Specialties Molecular Biology
Oncology

Date 2016 Feb 16

PMID 26878440

Citations 11

Authors

Aishwarya Kundu

Jeanne G Quirit

Michelle G Khouri

Gary L Firestone

Affiliations

Soon will be listed here.

Abstract

Indole-3-carbinol (I3C), an anti-cancer phytochemical derived from cruciferous vegetables, strongly inhibited proliferation and down-regulated protein levels of the melanocyte master regulator micropthalmia-associated transcription factor (MITF-M) in oncogenic BRAF-V600E expressing melanoma cells in culture as well as in vivo in tumor xenografted athymic nude mice. In contrast, wild type BRAF-expressing melanoma cells remained relatively insensitive to I3C anti-proliferative signaling.
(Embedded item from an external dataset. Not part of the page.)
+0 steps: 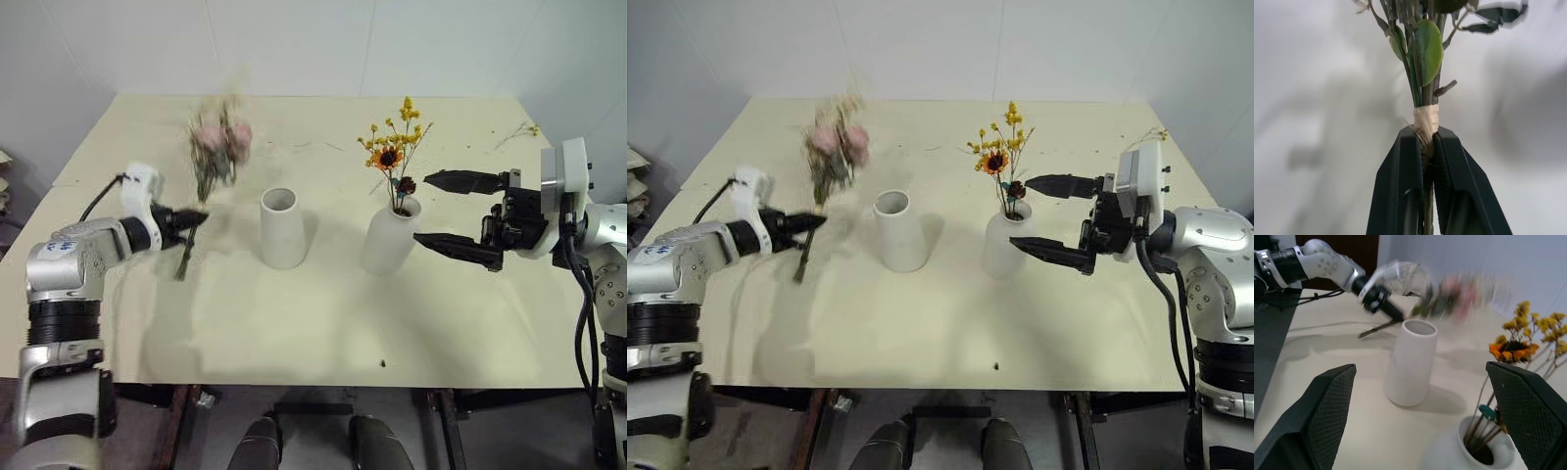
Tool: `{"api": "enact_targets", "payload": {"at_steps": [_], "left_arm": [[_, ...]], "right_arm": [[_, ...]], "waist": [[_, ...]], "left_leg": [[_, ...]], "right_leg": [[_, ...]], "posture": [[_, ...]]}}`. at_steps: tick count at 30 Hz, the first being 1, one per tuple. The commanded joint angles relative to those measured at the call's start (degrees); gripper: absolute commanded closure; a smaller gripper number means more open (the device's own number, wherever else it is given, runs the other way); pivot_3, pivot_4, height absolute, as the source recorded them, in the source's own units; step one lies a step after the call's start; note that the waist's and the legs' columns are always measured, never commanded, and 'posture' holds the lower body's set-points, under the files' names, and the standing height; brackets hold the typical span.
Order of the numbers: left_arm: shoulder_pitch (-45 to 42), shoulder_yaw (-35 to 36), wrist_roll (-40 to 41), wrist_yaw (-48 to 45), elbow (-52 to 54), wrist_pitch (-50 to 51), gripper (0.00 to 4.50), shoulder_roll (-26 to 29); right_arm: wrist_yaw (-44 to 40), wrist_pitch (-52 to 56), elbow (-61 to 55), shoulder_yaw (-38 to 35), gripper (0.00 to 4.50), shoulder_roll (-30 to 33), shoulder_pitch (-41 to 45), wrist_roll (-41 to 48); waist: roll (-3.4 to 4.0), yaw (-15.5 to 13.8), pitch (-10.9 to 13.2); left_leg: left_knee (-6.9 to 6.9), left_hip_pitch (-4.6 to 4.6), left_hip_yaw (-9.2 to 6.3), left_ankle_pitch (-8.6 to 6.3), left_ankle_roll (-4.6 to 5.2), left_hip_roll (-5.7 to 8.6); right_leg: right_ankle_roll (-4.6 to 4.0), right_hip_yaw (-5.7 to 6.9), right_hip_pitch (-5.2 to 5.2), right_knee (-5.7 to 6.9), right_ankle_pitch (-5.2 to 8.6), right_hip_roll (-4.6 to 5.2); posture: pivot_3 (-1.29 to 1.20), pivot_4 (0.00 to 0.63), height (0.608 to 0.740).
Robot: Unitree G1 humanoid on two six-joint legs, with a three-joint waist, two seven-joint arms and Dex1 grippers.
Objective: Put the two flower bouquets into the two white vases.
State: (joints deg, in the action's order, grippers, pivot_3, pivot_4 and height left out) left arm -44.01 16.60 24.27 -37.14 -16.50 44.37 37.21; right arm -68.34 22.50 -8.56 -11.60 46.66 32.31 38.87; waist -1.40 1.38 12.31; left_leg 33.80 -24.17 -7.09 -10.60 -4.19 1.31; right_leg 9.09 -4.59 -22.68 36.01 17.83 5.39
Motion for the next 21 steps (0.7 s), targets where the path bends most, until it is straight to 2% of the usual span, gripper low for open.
{"api": "enact_targets", "payload": {"at_steps": [1, 4, 10, 14, 21], "left_arm": [[-4.06, 9.54, 9.26, -1.65, 4.19, -8.26, 4.45, -3.92], [-7.33, 14.42, 18.1, -2.67, 7.81, -10.27, 4.45, -8.69], [-9.04, 11.02, 24.83, -4.38, 12.18, -9.08, 4.45, -13.16], [-9.19, 8.1, 24.34, -5.96, 10.56, -11.23, 4.45, -14.82], [-7.29, 2.42, 17.43, -12.04, 3.13, -22.88, 4.45, -17.14]], "right_arm": [[0.4, -1.32, -0.23, -1.27, 0.0, 0.31, 0.71, -0.33], [1.51, -1.55, -0.16, -0.8, 0.0, -0.51, 0.78, -1.1], [2.66, -1.76, 0.37, -0.61, 0.0, -1.72, 1.1, -1.84], [3.63, -1.95, -0.09, -0.76, 0.0, -2.43, 0.87, -2.06], [6.3, -1.55, -2.68, -1.55, 0.0, -3.06, -0.47, -1.45]], "waist": [[-0.01, 0.15, -0.01], [-0.07, 0.16, 0.02], [-0.07, 0.21, 0.01], [-0.07, 0.18, 0.01], [-0.07, 0.17, 0.01]], "left_leg": [[0.01, 0.01, 0.0, 0.0, 0.0, 0.01], [0.04, 0.0, 0.02, -0.01, 0.0, 0.01], [0.06, 0.08, 0.06, -0.01, 0.0, 0.01], [0.27, 0.06, 0.05, -0.01, 0.0, 0.02], [0.29, 0.07, 0.06, 0.0, 0.0, 0.02]], "right_leg": [[0.01, -0.01, 0.02, -0.01, -0.01, 0.01], [0.04, -0.01, 0.03, -0.02, -0.03, 0.0], [0.05, -0.07, 0.07, 0.02, -0.03, -0.02], [0.12, -0.08, 0.18, -0.02, -0.15, -0.05], [0.13, -0.12, 0.19, -0.06, -0.21, -0.09]], "posture": [[0.0, 0.15, 0.74], [0.0, 0.15, 0.74], [0.0, 0.15, 0.74], [0.0, 0.15, 0.74], [0.0, 0.15, 0.74]]}}
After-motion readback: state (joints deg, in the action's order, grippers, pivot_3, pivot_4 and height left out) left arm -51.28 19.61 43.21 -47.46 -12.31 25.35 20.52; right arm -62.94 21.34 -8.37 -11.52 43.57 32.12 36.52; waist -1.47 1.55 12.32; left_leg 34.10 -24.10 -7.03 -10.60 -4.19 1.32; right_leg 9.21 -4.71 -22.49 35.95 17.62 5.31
In BRAF-V600E-expressing melanoma cells, I3C treatment inhibited phosphorylation of MEK and ERK/MAPK, the down stream effectors of BRAF. The I3C anti-proliferative arrest was concomitant with the down-regulation of MITF-M transcripts and promoter activity, loss of endogenous BRN-2 binding to the MITF-M promoter, and was strongly attenuated by expression of exogenous MITF-M. Importantly, in vitro kinase assays using immunoprecipitated BRAF-V600E and wild type BRAF demonstrated that I3C selectively inhibited the enzymatic activity of the oncogenic BRAF-V600E but not of the wild type protein. In silico modeling predicted an I3C interaction site in the BRAF-V600E protomer distinct from where the clinically used BRAF-V600E inhibitor Vemurafenib binds to BRAF-V600E. Consistent with this prediction, combinations of I3C and Vemurafenib more potently inhibited melanoma cell proliferation and reduced MITF-M levels in BRAF-V600E expressing melanoma cells compared to the effects of each compound alone. Thus, our results demonstrate that oncogenic BRAF-V600E is a new cellular target of I3C that implicate this indolecarbinol compound as a potential candidate for novel single or combination therapies for melanoma. © 2016 Wiley Periodicals, Inc.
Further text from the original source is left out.